Ölüm Meleğini Kandırma

Yakutlar, aileye dadanan ölüm ruhunu aldatmak için çocuğu komşulardan birine satarlar. Urenha (Tifba)’lar doğan çocuğu bir kazan altına saklarlar. Kazanın içine, arpa unundan yapılmış bir bebek şekli bırakırlar. Kam,ayini bu yalancı bebek üzerinde yapar. Kam’ın duasıyle hamur canlanır ve ağlarmış. (Aslında, canlanma ve ağlamayı şamanın kendisi temsil ediyor.) Şaman, hamur bebeğin kamını yarar, parçalar, sonra bu bebeği uzak bir yere götürüp gömer, ölüm ruhu bumu görür; çocuğun öldüğüne inanır ve aileyi rahat bırakır.

Moğollar ise bebeği kazan altında üç gün saklarlar. Ana, hep hamur bebekle uğraşır. Sonra bu hamur bebek ölür. Ana ve baba: ‘Çocuğumuz öldü!’ diye ağlaşırlar. Hamur bebeği bir çukura gömerler. Kötü ruh böylece aldanır ve çocuğu rahat bırakıp yoluna gider.

Başkutlar Müslüman olmalarına rağmen, onlar da bu konuda ölüm meleğini aldatmaya çalışırlar. Çocuk doğar doğmaz ebe eline alıp dışarı çıkar. Bebeği birkaç evde dolaştırır. Son- ra, bebeğin doğduğu evin önüne gelip içeri seslenir: “Yabancı ülkeden bir çocuk getirdim. Satın alan var mı?”

Pazarlık başlar. Çocuğu, kendi ağırlığında bir demir verip satın alırlar. Çocuğa ‘Demir’ ya da ‘Satıpaldı’, ‘Satılmış’ gibi adlar verilir.

Çocuğun yaşamasını sağlamak için Yaşar, Dursun, Ölmez-bay, Taştan, Kurç (çelik) gibi adlar verildiği gibi, bunun tersini uygulayıp, çocuğa kötü adlar takmak âdeti de vardır. Nedeni şu; kötü adı olanlardan ölüm meleği nefret eder, onun yanına gelmez. Kırgızlarda İtalmas (yani melek değil, köpek bile almaz!), Çoçkabay (Domuzbay), Kalbanbay (yabanıl domuz) gibi adlar hep bu inanca göre verilmiş adlardır.
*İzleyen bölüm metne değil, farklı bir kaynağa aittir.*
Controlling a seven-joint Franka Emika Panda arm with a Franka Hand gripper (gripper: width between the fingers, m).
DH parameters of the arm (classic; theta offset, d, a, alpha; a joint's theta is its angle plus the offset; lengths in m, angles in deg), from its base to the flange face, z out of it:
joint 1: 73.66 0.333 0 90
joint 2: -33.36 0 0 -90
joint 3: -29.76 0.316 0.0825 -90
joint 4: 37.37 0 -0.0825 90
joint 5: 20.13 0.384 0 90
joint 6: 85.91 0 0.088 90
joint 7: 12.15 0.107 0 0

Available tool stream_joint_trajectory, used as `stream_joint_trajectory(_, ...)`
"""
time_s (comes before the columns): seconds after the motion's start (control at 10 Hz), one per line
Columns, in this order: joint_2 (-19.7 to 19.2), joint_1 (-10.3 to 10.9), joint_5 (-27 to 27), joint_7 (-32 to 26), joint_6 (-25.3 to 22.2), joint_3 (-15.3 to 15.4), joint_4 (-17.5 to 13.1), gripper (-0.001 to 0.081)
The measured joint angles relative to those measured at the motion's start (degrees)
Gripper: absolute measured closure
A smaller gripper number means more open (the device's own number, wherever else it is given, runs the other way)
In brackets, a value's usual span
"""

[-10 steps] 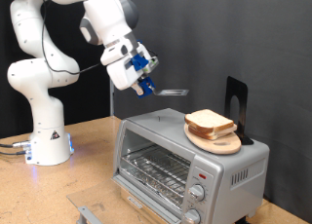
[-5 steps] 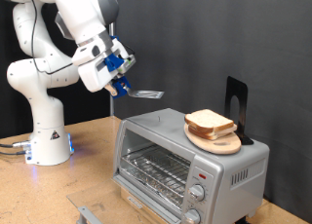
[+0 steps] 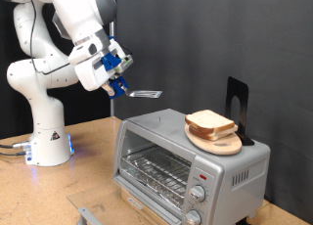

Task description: Make a piece of toast with the oven

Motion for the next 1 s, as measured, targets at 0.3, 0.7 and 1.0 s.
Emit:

Troytsk yakınlarındaki Kıpçaklarda, Rus bilgininin biri, Rusça Andrey adını taşıyan bir çocuk görmüş. Kazakların anlattıklarına göre, çocuğu yaşamayan Cetpisbay Ağa, oğluna, Azrail gelmesin diye, bu Rus adını bile bile vermiş.

Çocuğa ad veren yaşlı kişi, gerek şamanlarda, gerekse Müslümanlarda, şu alkışı (duayı) söyler:

“Adın Yaşar olsun. Beşik bağın berk olsun!